= Nûdem Durak =

Kurdish singer

Nûdem Durak is a Kurdish singer, folk musician and political prisoner from Turkey. In 2015 she was arrested and sentenced to ten and a half years in prison for singing Kurdish political songs, regarded as evidence of "being a member of a terrorist organization".

==Life==
Durak began to sing about the age of 12, and bought her first guitar by selling her mother's wedding ring. She worked as a music teacher in the town of Cizre in South East Turkey at the Mem u Zin Cultural Centre. She was first arrested in 2009, and spent several months in jail waiting for trial. After that trial she was released pending trial. On 22 April 2012 she was arrested again, but in 2015 the Turkish Supreme Court approved her punishment, resulting in her re-arrest and imprisonment.

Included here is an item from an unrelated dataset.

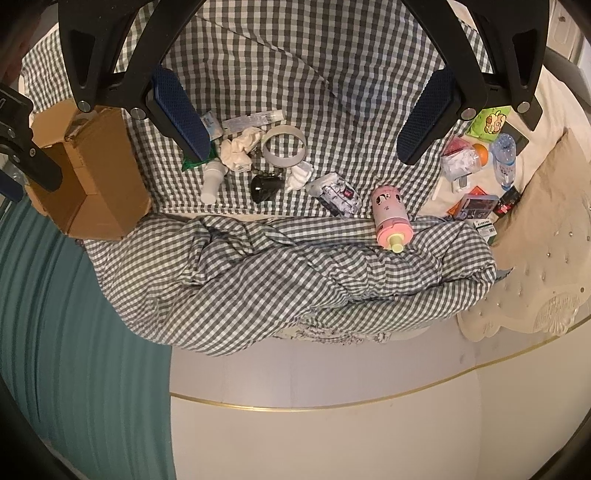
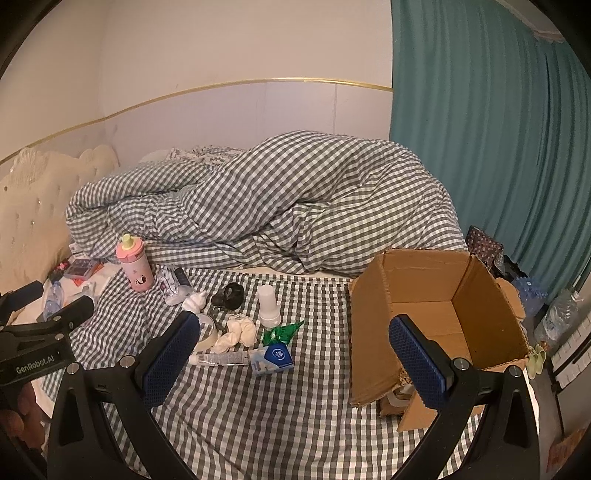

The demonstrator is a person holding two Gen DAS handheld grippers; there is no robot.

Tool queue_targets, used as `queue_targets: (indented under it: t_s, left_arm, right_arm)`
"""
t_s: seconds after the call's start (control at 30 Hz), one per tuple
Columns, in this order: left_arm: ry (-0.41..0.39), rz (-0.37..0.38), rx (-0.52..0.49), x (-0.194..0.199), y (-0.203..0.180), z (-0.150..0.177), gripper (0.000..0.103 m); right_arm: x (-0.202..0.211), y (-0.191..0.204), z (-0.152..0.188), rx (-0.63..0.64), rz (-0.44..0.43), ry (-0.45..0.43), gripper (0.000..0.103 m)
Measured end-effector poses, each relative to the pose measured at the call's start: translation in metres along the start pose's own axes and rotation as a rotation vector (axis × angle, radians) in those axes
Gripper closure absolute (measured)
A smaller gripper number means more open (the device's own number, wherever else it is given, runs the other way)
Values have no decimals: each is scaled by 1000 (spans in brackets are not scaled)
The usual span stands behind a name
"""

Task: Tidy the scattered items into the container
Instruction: 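Move both grippers toward the tape roll and Vinda tissue pack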

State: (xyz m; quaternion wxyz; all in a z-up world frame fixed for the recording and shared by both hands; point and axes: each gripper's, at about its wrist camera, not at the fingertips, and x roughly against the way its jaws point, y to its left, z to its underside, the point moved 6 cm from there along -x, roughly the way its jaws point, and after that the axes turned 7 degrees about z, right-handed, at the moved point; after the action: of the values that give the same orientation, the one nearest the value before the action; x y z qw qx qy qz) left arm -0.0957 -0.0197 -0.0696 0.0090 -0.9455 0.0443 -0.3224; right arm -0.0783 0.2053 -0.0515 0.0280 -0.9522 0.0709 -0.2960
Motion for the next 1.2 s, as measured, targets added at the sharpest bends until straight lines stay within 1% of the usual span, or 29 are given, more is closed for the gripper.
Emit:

Durak was sentenced to ten and a half years in jail for 'terrorist propaganda', due to the political nature of her music. Durak told Al-Jazeera before her imprisonment that “Singing in Kurdish is my heritage from my ancestors… my only crime is making art.” In July 2016, Durak's prison sentence was increased from 10.5 to 19 years, with no additional charges brought against her. She is held in Type E Closed Prison in Mardin, Turkey. She is due for release in 2034. She has complained of torture, isolation, and having her guitar broken by prison officers.

== Reception ==
For her release several prominent artists voiced support. Peter Gabriel equated Duraks actions to the ones other musicians like him do as well. In November 2016, as part of Peter Gabriel's Voice Project, Pussy Riot's Nadya Tolokonnikova highlighted Nûdem Durak's situation as someone 'imprisoned for art'. In 2020, an international campaign calling for her release was started by Angela Davis, Noam Chomsky, Ken Loach, David Graeber, Peter Gabriel and Roger Waters, among other well known cultural figures. Roger Waters sent his autographed Martin acoustic guitar of the Us + Them Tour on a journey across Europe during which several well known artists like Noel Gallagher of Oasis, Mark Knopfler of the Dire Straits or Marianne Faithfull also signed the guitar before reaching Durak in prison Bayburt.